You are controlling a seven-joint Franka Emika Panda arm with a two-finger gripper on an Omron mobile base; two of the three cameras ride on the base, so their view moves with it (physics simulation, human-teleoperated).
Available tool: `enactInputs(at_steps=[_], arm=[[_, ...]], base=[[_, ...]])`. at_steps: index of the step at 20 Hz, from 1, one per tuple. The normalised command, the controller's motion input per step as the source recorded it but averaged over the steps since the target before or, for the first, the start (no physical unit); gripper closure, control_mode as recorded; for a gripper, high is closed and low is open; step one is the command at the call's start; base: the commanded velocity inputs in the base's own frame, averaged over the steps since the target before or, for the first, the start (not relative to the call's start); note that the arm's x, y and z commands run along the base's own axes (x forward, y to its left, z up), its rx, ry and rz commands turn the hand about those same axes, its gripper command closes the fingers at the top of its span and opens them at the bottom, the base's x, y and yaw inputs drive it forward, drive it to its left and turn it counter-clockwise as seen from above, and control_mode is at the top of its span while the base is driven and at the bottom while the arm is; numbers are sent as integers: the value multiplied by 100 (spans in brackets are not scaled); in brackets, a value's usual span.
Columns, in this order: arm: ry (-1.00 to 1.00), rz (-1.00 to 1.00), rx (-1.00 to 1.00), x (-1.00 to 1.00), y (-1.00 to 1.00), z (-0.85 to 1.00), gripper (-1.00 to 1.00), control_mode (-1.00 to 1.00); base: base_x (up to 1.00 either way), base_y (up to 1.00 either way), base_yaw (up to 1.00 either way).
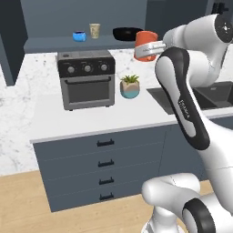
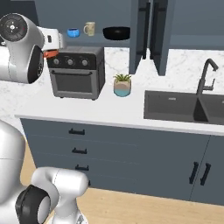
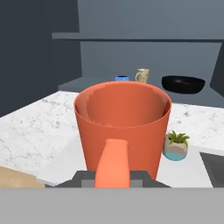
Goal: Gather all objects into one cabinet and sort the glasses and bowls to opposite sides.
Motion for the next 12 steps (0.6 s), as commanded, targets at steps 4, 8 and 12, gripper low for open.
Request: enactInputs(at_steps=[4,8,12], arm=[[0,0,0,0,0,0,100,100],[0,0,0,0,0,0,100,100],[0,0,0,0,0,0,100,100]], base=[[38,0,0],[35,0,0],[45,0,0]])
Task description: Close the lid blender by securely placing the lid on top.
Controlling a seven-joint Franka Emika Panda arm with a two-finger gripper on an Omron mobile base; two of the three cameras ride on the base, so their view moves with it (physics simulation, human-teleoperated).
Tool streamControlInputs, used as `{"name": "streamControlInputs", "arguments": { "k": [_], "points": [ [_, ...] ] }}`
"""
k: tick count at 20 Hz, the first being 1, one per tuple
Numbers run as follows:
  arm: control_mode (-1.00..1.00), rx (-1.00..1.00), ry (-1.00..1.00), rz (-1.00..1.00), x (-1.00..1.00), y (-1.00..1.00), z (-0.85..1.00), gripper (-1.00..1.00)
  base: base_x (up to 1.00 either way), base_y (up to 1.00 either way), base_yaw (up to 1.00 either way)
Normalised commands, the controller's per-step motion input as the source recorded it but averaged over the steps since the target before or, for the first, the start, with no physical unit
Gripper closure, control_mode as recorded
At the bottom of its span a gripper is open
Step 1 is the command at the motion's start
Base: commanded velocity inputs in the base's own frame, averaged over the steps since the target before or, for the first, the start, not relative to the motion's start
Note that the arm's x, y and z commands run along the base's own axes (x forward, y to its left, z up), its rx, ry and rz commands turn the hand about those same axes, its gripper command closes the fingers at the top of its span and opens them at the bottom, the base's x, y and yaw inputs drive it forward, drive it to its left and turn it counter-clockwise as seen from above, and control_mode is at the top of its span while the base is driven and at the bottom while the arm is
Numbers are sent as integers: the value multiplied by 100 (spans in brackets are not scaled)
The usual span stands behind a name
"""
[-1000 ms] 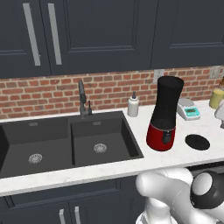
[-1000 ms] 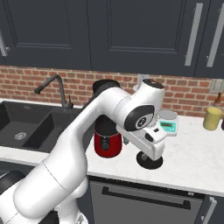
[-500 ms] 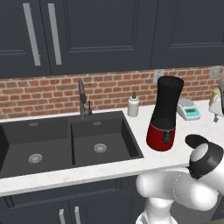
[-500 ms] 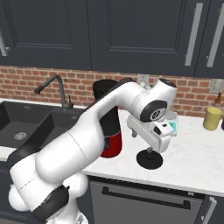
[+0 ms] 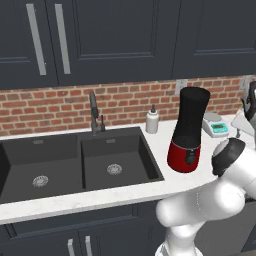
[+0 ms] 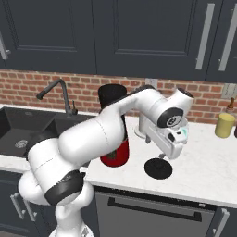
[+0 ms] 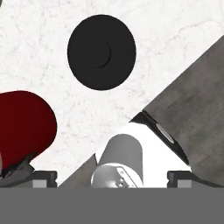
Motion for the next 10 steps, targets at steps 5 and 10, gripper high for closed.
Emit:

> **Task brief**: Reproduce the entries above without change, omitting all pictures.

> **Result of this task**:
You are controlling a seven-joint Franka Emika Panda arm with a two-finger gripper on an Omron mobile base; two of the three cameras ride on the base, so their view moves with it (physics simulation, human-teleoperated).
Available tool: `enactInputs(at_steps=[_], arm=[[_, ...]], base=[[_, ...]])`. at_steps: index of the step at 20 Hz, from 1, one per tuple. The normalised command, the controller's motion input per step as the source recorded it but averaged over the steps since the target before or, for the first, the start (no physical unit); gripper closure, control_mode as recorded; for a gripper, high is closed and low is open; step one is the command at the call's start; base: the commanded velocity inputs in the base's own frame, averaged over the steps since the target before or, for the first, the start (not relative to the call's start); note that the arm's x, y and z commands run along the base's own axes (x forward, y to its left, z up), its rx, ry and rz commands turn the hand about those same axes, its gripper command closes the fingers at the top of its span and opens them at the bottom, the base's x, y and yaw inputs drive it forward, drive it to its left and turn it counter-clockwise as seen from above, and control_mode is at the top of its span while the base is driven and at the bottom while the arm is; numbers are sent as integers: the value multiplied by 100 (spans in brackets are not scaled); in brackets, a value's usual span.
Columns, in this order: arm: ry (-1.00 to 1.00), rz (-1.00 to 1.00), rx (-1.00 to 1.00), x (-1.00 to 1.00), y (-1.00 to 1.00), z (-0.85 to 1.00), gripper (-1.00 to 1.00), control_mode (-1.00 to 1.00); base: base_x (up to 1.00 either way), base_y (up to 1.00 either way), base_yaw (up to 1.00 either way).
Goal: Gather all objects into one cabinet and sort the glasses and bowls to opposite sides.
Motion for the next 12 steps (0.6 s), as commanded, targets at steps 4, 8 and 12, gripper low for open.
Request: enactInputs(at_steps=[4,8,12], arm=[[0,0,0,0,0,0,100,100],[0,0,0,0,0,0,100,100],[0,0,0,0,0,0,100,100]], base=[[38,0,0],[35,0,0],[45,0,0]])
Task description: Close the lid blender by securely placing the lid on top.
Controlling a seven-joint Franka Emika Panda arm with a two-finger gripper on an Omron mobile base; two of the three cameras ride on the base, so their view moves with it (physics simulation, human-teleoperated).
Tool streamControlInputs, used as `{"name": "streamControlInputs", "arguments": { "k": [_], "points": [ [_, ...] ] }}`
"""
k: tick count at 20 Hz, the first being 1, one per tuple
Numbers run as follows:
  arm: control_mode (-1.00..1.00), rx (-1.00..1.00), ry (-1.00..1.00), rz (-1.00..1.00), x (-1.00..1.00), y (-1.00..1.00), z (-0.85..1.00), gripper (-1.00..1.00)
  base: base_x (up to 1.00 either way), base_y (up to 1.00 either way), base_yaw (up to 1.00 either way)
Normalised commands, the controller's per-step motion input as the source recorded it but averaged over the steps since the target before or, for the first, the start, with no physical unit
Gripper closure, control_mode as recorded
At the bottom of its span a gripper is open
Step 1 is the command at the motion's start
Base: commanded velocity inputs in the base's own frame, averaged over the steps since the target before or, for the first, the start, not relative to the motion's start
Note that the arm's x, y and z commands run along the base's own axes (x forward, y to its left, z up), its rx, ry and rz commands turn the hand about those same axes, its gripper command closes the fingers at the top of its span and opens them at the bottom, the base's x, y and yaw inputs drive it forward, drive it to its left and turn it counter-clockwise as seen from above, and control_mode is at the top of its span while the base is driven and at the bottom while the arm is
Numbers are sent as integers: the value multiplied by 100 (spans in brackets are not scaled)
The usual span stands behind a name
"""
[-1000 ms] 
[-1000 ms] 
[-500 ms] 
[-500 ms] 
[+0 ms] 
[+0 ms] 
[+0 ms] 
Motion for the next 10 steps, targets at steps 5 and 10, gripper high for closed.
Emit:

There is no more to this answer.